WHAT YOU WILL DO: Every line of the data below that holds the string "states" needs to be reported.

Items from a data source
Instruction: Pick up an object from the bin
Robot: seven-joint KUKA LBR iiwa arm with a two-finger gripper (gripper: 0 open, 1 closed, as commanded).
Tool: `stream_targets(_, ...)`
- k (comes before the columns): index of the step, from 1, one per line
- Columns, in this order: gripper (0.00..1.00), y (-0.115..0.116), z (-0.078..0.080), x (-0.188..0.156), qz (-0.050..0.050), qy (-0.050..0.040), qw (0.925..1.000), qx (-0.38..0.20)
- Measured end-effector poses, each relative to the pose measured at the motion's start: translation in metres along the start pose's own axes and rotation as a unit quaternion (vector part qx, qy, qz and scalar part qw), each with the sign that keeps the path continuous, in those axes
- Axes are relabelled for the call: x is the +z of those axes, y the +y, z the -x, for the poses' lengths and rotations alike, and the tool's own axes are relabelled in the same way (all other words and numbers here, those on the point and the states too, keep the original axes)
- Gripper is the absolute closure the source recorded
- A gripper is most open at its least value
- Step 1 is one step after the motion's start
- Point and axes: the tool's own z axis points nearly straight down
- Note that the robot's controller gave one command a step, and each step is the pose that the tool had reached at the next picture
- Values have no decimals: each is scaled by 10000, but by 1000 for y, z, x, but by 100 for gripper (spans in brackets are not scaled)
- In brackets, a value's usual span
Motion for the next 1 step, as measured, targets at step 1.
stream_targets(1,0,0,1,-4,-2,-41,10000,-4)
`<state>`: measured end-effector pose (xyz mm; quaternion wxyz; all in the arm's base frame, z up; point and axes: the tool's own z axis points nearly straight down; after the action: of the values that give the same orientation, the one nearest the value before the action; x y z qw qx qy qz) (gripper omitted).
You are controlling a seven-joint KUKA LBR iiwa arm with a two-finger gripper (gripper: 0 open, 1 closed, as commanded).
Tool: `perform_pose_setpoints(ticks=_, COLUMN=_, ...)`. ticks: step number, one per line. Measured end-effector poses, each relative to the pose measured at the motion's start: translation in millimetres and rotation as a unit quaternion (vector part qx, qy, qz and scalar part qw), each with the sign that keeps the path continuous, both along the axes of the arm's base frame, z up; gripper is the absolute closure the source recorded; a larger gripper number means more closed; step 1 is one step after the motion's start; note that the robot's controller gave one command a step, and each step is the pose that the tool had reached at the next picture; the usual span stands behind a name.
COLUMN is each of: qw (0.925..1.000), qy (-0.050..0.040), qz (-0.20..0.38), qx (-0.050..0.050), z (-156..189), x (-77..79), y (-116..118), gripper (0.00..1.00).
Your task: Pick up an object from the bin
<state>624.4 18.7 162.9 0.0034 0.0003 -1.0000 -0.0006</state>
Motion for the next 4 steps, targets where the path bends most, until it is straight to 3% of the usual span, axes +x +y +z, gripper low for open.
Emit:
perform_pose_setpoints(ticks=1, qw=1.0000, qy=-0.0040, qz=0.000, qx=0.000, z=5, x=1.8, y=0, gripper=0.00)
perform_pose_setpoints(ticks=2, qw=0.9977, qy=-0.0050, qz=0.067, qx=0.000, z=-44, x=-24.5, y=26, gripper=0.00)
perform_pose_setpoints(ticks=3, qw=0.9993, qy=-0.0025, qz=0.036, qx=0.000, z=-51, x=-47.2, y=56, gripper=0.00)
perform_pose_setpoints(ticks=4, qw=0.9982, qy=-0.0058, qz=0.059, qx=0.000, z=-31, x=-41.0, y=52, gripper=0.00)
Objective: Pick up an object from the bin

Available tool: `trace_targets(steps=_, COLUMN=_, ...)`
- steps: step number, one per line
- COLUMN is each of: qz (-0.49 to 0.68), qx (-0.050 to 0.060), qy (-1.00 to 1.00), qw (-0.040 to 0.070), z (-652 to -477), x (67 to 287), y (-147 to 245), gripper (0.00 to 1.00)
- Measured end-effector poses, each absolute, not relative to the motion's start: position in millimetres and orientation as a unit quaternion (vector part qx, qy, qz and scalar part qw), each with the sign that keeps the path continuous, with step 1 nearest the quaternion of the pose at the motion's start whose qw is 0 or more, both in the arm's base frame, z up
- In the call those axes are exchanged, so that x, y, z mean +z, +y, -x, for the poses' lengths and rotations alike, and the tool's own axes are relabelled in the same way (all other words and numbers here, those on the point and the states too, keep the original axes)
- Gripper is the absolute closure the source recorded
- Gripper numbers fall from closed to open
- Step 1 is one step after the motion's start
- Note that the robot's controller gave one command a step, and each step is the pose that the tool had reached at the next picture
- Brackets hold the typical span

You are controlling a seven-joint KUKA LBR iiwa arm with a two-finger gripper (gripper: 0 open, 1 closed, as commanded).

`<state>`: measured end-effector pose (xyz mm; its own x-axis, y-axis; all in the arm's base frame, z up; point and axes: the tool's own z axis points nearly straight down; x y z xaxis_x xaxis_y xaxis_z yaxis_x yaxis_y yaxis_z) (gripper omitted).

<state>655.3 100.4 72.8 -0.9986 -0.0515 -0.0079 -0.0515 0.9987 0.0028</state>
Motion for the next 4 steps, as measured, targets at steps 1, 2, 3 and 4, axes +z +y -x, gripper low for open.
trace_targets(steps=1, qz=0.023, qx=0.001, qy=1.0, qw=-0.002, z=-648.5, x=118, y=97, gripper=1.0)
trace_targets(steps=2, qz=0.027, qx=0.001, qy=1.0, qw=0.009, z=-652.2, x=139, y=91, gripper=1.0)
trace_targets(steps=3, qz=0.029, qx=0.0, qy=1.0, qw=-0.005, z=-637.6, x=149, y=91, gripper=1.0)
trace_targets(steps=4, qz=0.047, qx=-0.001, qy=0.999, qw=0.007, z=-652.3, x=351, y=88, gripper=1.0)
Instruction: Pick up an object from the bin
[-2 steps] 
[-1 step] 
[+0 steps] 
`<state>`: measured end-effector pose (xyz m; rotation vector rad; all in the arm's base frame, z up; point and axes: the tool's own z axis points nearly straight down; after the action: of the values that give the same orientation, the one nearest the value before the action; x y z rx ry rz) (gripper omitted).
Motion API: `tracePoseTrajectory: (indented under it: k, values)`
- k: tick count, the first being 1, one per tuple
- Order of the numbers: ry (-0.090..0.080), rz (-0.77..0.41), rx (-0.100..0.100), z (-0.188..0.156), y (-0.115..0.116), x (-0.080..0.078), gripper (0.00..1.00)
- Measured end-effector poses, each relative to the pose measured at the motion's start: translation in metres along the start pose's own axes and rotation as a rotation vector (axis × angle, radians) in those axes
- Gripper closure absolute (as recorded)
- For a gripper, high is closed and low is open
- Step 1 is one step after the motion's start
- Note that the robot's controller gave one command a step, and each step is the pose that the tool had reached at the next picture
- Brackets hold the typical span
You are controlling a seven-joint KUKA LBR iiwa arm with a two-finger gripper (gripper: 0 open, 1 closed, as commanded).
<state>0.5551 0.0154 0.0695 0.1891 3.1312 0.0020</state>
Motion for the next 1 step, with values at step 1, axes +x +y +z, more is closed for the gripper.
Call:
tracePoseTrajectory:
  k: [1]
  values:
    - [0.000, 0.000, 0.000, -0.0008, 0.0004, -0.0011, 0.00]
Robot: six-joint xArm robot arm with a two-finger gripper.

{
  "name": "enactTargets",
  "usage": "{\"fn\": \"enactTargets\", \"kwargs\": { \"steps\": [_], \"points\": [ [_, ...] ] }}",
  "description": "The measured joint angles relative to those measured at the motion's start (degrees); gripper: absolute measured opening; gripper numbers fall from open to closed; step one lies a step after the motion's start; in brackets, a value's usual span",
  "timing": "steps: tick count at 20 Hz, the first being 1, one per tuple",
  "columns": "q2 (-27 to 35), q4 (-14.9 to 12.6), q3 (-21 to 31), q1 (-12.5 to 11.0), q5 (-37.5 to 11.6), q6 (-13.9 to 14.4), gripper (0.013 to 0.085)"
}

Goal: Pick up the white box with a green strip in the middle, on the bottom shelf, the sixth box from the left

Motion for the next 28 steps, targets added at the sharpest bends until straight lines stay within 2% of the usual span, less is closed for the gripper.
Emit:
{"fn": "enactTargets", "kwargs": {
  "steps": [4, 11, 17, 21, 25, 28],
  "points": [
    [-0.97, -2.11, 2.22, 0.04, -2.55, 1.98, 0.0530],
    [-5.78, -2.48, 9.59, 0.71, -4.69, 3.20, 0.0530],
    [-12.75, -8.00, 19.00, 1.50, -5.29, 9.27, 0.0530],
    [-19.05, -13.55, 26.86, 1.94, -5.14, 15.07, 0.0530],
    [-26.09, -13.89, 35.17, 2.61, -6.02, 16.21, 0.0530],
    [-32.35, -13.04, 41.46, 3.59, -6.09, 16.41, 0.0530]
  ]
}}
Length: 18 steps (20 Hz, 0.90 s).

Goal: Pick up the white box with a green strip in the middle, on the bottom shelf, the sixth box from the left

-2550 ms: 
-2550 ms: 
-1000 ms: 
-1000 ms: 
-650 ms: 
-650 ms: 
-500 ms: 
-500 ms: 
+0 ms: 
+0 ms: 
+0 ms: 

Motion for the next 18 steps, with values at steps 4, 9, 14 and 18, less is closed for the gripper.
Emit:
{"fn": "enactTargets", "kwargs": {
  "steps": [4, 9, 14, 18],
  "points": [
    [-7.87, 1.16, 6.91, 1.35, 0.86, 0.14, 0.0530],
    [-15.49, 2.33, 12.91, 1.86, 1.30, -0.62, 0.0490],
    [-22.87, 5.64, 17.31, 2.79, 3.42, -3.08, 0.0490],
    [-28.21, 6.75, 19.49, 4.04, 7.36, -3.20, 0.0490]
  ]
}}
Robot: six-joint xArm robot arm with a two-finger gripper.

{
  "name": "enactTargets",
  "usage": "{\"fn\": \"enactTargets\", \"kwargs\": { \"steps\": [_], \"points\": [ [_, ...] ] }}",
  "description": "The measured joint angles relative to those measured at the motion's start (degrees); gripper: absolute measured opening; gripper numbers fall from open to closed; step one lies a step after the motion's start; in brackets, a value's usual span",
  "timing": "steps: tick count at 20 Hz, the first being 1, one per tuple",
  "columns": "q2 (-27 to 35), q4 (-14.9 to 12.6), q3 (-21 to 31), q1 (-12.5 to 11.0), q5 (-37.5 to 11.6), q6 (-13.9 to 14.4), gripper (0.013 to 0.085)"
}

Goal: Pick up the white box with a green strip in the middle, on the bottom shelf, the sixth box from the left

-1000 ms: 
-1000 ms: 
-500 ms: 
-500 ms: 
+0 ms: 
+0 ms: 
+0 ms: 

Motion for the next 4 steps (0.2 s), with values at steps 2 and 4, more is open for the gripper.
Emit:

SOLVED PROBLEM:
- Axes are relabelled for the call: x is the +z of those axes, y the +y, z the -x, for the poses' lengths and rotations alike, and the tool's own axes are relabelled in the same way (all other words and numbers here, those on the point and the states too, keep the original axes)
- In the call those axes are exchanged, so that x, y, z mean +z, +y, -x, for the poses' lengths and rotations alike, and the tool's own axes are relabelled in the same way (all other words and numbers here, those on the point and the states too, keep the original axes)

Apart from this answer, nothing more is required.